Please count the lines in the data below that hold "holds" and answer with the number by itself.

┌────────

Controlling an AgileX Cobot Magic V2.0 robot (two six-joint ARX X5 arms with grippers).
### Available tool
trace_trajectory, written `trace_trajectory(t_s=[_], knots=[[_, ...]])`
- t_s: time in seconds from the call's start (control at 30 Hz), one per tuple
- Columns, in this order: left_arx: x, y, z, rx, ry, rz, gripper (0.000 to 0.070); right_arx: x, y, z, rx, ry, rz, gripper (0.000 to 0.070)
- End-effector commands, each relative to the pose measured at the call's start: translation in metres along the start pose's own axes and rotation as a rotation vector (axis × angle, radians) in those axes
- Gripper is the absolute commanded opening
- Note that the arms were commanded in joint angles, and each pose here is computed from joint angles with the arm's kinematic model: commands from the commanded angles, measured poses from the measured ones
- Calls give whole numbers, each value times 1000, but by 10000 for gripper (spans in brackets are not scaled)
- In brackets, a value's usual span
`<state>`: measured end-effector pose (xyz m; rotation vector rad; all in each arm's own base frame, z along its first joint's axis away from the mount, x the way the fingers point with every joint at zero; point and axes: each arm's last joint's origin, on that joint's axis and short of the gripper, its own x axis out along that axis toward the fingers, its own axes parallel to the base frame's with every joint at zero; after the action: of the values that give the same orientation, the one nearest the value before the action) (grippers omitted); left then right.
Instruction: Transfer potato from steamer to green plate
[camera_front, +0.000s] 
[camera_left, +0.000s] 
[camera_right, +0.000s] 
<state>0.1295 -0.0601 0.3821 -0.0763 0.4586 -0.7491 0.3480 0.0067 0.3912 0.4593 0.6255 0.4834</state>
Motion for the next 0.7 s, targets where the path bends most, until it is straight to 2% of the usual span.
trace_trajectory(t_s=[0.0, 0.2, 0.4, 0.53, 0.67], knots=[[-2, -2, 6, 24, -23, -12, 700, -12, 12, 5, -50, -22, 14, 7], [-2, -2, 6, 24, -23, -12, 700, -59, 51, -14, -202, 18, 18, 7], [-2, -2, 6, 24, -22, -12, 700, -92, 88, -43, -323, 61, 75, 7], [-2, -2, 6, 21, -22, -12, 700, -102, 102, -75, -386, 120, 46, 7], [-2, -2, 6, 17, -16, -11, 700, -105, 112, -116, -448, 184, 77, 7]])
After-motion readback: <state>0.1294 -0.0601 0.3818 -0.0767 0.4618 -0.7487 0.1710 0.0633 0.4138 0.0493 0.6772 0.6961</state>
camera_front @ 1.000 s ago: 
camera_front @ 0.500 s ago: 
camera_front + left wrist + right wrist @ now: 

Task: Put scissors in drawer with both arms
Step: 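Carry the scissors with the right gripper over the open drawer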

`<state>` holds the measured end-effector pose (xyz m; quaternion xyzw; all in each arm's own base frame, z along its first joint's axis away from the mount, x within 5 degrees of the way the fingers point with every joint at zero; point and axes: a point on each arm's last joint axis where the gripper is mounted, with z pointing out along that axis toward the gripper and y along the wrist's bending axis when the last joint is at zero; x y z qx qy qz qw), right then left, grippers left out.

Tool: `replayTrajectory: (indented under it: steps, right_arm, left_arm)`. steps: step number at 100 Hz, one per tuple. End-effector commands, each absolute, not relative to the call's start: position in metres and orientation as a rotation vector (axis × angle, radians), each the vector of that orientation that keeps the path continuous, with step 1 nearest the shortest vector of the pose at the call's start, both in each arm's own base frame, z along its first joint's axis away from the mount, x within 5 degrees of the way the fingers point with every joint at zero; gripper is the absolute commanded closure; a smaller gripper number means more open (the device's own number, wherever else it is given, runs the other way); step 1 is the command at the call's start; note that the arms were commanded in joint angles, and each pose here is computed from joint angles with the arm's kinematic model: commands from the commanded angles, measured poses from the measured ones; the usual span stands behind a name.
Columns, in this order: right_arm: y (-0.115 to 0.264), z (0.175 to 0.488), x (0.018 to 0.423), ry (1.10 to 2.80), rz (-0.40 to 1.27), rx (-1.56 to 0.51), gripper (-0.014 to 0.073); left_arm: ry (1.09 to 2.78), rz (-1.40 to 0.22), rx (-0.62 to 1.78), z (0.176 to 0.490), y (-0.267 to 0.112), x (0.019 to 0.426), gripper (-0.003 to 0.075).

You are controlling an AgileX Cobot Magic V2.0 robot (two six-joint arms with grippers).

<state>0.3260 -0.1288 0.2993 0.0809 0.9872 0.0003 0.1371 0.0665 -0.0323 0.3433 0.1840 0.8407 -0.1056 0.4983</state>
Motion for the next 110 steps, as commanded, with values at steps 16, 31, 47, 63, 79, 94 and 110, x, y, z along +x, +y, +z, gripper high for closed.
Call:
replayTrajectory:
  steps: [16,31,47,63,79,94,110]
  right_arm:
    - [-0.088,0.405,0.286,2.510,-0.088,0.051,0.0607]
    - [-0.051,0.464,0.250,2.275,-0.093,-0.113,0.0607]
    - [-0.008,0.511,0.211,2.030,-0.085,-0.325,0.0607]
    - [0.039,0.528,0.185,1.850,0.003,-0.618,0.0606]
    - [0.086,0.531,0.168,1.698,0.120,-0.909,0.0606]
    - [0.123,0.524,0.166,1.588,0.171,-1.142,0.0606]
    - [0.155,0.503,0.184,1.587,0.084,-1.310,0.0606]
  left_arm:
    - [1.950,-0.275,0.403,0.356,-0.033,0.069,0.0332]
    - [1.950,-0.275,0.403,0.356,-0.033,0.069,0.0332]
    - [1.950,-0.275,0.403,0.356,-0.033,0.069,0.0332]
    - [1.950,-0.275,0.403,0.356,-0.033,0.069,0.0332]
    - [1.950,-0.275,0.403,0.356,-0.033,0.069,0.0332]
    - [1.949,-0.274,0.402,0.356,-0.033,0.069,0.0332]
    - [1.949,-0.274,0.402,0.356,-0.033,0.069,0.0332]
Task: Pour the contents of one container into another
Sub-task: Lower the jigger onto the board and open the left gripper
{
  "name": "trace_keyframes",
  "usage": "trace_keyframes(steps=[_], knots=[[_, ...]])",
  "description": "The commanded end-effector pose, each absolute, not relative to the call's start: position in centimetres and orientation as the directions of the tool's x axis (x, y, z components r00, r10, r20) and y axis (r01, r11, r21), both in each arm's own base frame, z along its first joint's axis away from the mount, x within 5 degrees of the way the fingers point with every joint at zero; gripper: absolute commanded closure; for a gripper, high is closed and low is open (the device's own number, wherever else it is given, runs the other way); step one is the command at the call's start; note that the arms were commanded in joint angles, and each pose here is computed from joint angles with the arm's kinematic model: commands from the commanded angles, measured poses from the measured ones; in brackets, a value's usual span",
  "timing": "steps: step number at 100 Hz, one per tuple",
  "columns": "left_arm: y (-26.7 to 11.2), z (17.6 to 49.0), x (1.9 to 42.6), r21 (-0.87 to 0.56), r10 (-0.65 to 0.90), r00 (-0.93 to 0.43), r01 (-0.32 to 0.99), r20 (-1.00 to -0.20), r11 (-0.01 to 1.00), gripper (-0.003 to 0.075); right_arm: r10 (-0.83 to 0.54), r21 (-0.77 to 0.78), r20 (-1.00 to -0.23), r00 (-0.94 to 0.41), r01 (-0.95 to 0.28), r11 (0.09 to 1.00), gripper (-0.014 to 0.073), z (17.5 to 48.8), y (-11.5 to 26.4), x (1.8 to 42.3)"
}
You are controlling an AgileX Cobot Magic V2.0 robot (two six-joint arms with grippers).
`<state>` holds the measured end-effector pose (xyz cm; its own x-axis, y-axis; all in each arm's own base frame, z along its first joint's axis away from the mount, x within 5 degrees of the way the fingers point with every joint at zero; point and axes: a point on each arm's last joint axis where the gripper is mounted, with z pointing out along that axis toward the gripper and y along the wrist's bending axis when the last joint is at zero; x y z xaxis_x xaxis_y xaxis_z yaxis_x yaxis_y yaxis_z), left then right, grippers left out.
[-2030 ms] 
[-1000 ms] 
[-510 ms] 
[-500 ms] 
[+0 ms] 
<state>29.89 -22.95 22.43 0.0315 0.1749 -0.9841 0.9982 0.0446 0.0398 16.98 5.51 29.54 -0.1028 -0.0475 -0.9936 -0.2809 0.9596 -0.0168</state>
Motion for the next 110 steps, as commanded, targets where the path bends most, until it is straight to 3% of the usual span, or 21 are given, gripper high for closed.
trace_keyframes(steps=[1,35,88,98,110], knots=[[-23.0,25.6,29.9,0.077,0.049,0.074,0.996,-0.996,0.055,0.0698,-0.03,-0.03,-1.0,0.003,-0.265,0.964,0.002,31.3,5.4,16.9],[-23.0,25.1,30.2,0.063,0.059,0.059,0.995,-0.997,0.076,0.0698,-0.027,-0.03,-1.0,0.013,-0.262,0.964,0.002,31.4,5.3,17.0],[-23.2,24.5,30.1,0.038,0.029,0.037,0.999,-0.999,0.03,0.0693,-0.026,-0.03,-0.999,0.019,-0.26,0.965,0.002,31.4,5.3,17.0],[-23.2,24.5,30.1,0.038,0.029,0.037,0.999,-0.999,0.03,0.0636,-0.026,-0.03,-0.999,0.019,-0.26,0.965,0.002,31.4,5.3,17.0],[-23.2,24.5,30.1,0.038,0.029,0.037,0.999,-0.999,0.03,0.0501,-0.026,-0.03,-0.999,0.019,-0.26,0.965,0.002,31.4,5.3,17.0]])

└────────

> RESULT OF THIS TASK
2